- EXERCISE OBJECTIVE
Extract, unchanged, every line from the top of the material below through the line with "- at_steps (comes", and no more.

- RECORDS

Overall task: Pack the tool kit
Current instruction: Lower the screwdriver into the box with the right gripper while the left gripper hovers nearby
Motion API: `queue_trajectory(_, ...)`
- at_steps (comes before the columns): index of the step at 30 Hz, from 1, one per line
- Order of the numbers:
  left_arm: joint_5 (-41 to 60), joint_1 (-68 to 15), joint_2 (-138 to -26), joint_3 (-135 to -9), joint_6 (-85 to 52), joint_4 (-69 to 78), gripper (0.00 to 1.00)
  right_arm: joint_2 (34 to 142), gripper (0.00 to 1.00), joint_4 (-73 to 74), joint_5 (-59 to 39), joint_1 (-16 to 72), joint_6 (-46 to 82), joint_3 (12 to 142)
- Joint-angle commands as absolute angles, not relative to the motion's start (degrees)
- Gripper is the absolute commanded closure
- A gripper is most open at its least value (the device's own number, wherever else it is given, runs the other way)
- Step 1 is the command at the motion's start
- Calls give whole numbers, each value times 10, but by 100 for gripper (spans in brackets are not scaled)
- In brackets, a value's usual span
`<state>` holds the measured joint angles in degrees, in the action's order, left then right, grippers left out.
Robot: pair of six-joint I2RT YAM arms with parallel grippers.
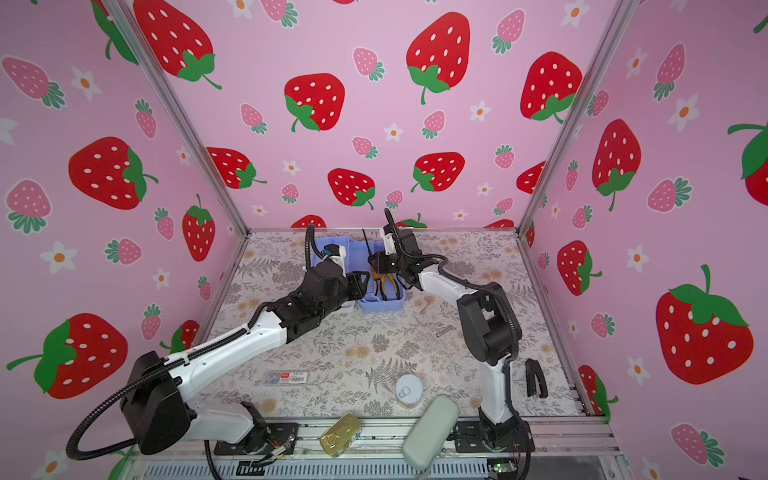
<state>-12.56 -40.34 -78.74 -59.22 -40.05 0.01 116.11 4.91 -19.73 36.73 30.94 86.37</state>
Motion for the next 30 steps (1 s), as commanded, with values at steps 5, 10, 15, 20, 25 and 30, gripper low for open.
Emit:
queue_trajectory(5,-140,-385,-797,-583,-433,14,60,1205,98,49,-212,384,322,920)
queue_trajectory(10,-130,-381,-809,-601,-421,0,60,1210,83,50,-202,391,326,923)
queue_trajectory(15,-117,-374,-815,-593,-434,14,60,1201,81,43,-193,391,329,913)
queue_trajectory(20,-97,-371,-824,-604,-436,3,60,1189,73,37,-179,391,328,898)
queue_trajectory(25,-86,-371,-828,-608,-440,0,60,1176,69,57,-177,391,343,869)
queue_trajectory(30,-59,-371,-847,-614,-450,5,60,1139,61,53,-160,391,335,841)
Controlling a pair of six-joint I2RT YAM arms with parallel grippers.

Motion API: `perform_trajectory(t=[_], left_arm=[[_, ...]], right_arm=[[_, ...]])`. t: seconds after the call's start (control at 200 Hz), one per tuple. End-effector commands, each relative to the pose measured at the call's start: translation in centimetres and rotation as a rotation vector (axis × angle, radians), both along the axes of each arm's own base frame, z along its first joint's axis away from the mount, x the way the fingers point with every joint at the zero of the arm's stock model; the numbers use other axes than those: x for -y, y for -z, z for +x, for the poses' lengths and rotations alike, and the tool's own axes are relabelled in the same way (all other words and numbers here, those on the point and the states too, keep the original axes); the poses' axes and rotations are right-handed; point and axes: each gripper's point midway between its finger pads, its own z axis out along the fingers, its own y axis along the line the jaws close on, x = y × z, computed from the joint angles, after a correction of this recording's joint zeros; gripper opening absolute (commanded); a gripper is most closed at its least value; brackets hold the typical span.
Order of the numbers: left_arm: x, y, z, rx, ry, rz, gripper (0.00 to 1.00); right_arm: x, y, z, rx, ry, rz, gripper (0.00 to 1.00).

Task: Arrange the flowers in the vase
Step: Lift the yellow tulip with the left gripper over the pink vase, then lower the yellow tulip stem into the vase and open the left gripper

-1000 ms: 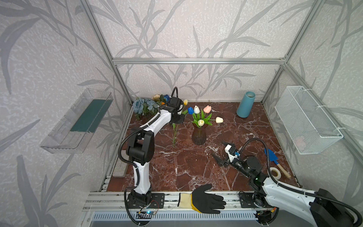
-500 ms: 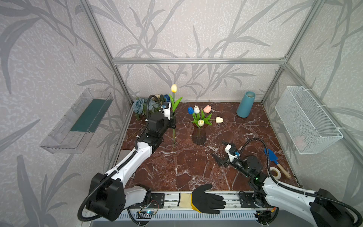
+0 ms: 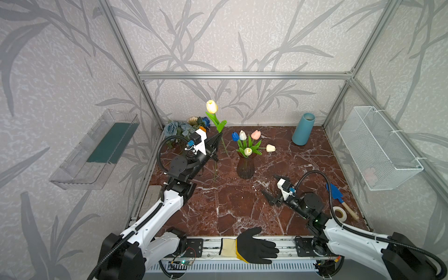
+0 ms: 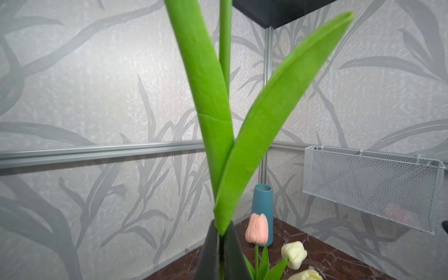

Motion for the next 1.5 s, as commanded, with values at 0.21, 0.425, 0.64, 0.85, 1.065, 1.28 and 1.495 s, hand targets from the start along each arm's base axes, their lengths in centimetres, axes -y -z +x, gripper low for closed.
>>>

- ANSWER TO THE PROBLEM
Overall task: Pack the tool kit
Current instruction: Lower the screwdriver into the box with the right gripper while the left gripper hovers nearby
Motion API: `queue_trajectory(_, ...)`
- at_steps (comes before the columns): index of the step at 30 Hz, from 1, one per line

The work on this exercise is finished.